= Papers from an Unemployed Person =

1999 book by Leopoldo Calvo-Sotelo

Papers from an unemployed person (Papeles de un cesante) is the second book published by Leopoldo Calvo-Sotelo and it was released on 1999, published by Galaxia Gutenberg, and it was subtitled "Politics from the barrier", nine years after the first one, Living memory of the Spanish transition.

Ex-President Adolfo Suárez presented it in Madrid on Thursday, 8 April of that same year. At that moment, Suárez said that ""Papers from an unemployed person" portrays and transmits the personality of the author: profound, educated, sensitive and elegant. Calvo-Sotelo is one of the few learned politicians in Spain. He could be considered an updated Floridablanca or Campomanes".

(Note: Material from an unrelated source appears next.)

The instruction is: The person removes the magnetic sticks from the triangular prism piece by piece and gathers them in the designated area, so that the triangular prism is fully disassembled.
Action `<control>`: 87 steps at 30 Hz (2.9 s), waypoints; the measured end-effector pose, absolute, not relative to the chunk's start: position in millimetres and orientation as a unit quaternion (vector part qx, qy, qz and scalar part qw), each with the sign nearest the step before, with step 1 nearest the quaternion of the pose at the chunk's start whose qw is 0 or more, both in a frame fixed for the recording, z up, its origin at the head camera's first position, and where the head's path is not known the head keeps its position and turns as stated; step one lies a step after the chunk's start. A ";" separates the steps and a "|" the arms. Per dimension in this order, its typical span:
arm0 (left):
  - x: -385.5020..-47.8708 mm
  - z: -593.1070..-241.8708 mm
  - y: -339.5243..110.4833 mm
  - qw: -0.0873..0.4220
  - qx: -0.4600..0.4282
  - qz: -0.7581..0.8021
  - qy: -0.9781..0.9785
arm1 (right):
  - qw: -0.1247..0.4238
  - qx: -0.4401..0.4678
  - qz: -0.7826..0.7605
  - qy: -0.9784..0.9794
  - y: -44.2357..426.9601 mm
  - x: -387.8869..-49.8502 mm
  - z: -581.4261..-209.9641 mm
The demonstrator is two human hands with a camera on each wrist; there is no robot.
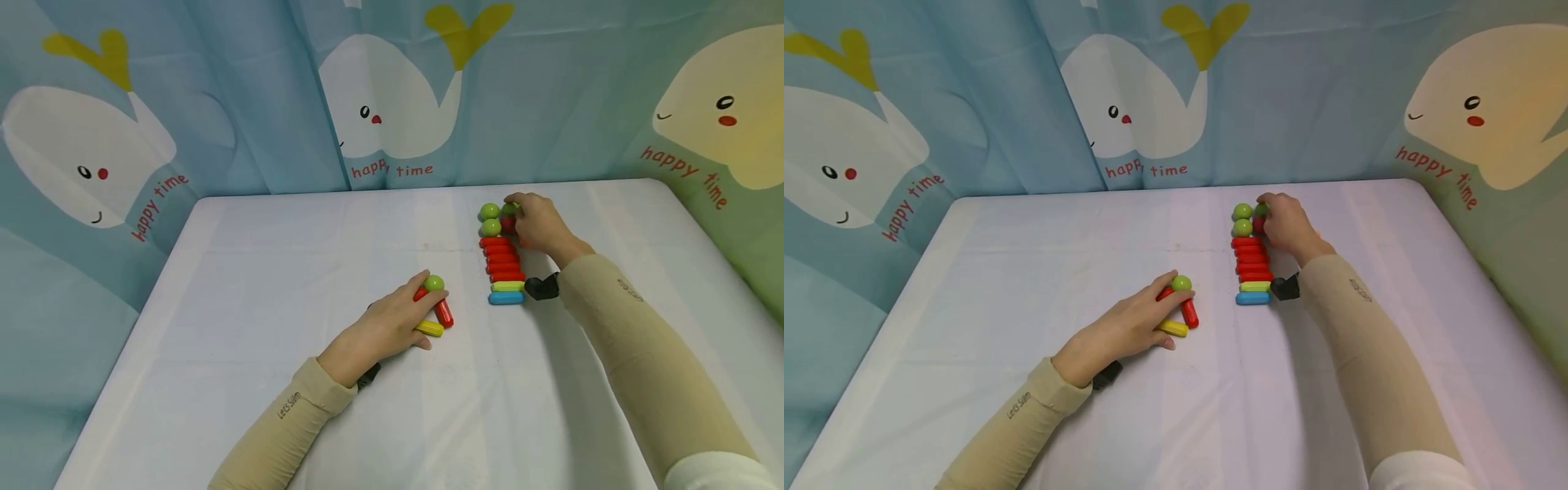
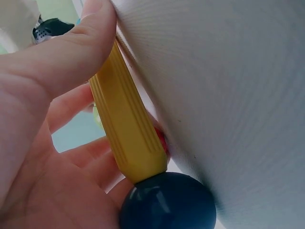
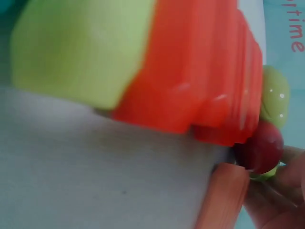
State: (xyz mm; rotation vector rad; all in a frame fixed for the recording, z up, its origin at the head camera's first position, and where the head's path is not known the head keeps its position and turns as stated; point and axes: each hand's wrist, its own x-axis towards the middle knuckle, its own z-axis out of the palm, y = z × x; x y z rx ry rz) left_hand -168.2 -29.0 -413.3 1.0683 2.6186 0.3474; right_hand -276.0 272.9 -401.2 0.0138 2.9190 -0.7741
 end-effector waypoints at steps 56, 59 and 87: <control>-170.0 -410.1 -32.4 0.112 0.350 0.103 0.924 | -0.053 -0.157 -0.341 0.926 202.3 -186.1 -399.6; -170.3 -410.2 -32.8 0.114 0.351 0.099 0.924 | -0.028 -0.167 -0.355 0.919 187.6 -178.3 -405.2; -164.5 -408.9 -34.7 0.098 0.309 0.030 0.945 | 0.010 -0.143 -0.284 0.948 160.8 -168.4 -421.6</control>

"It has been fifteen years since I started having a job as unemployed, a new one (among many others) in the new parliamentary monarchy", writes Leopoldo Calvo-Sotelo in the prologue titled "Fallen tree leaves", being 73 years old.

This book, which is 317 pages long, gathers texts from conferences, prologues, speeches, interventions in seminars and texts written during those years, which are grouped in four sections: Europe, Spain, People and Others.

Francisco Rubio Llorente, former president of the Council of State, commented on the works of Leopoldo Calvo-Sotelo: "He was a man with a powerful intelligence and a formidable capacity for expression, both written and oral. He strived, as he told us, to make his notes and speeches always have sobriety and economy, like the algebraic developments. And as a result of such determination, his texts are always precise and elegant, and very far from the syntactically tormented diffuse verbiage that is so common in our public life".

Topics like the European Union, NATO, 23 F, terrorism of ETA, the Spanish Constitution or the José Ortega y Gasset Foundation, from which he had been president, are addressed. He also writes about figures like Adolfo Suárez, José María de Areilza, Juan Antonio García Díez, Mingote, Xavier Zubiri, Valery Giscard d’Estaing or François Mitterrand.

"From this autobiographically tailored volume it could be said that it is well articulated, seriously documented and that it has an appreciable political cleanse", says Professor Bernabé Sarabia.

According to journalist and professor Justino Sinova: "The texts, although with a very wide range of topics, keep their unity in the characteristics of Calvo-Sotelo’s rhetoric and in the intelligent observation and the irony that so many times feels tempted to end as a satire."

Professor Ignacio Sánchez Cámara thought, "If the style is a reflection of the man, the excellent prose of the illustrious "unemployed" announces the disposition of its author: intelligent, ironic, some times distant, with a reasonably complaining attitude towards the treatment occasionally received, and critical but never scathing. Disposition and style that configured the way to be a politician for UCD, which would have been centrist, as the author says, if it had never got to be a political party. While the politician is unemployed, the intellectual personality speaks. While it could be doubted that the citizen will win, it will be sure that the reader will".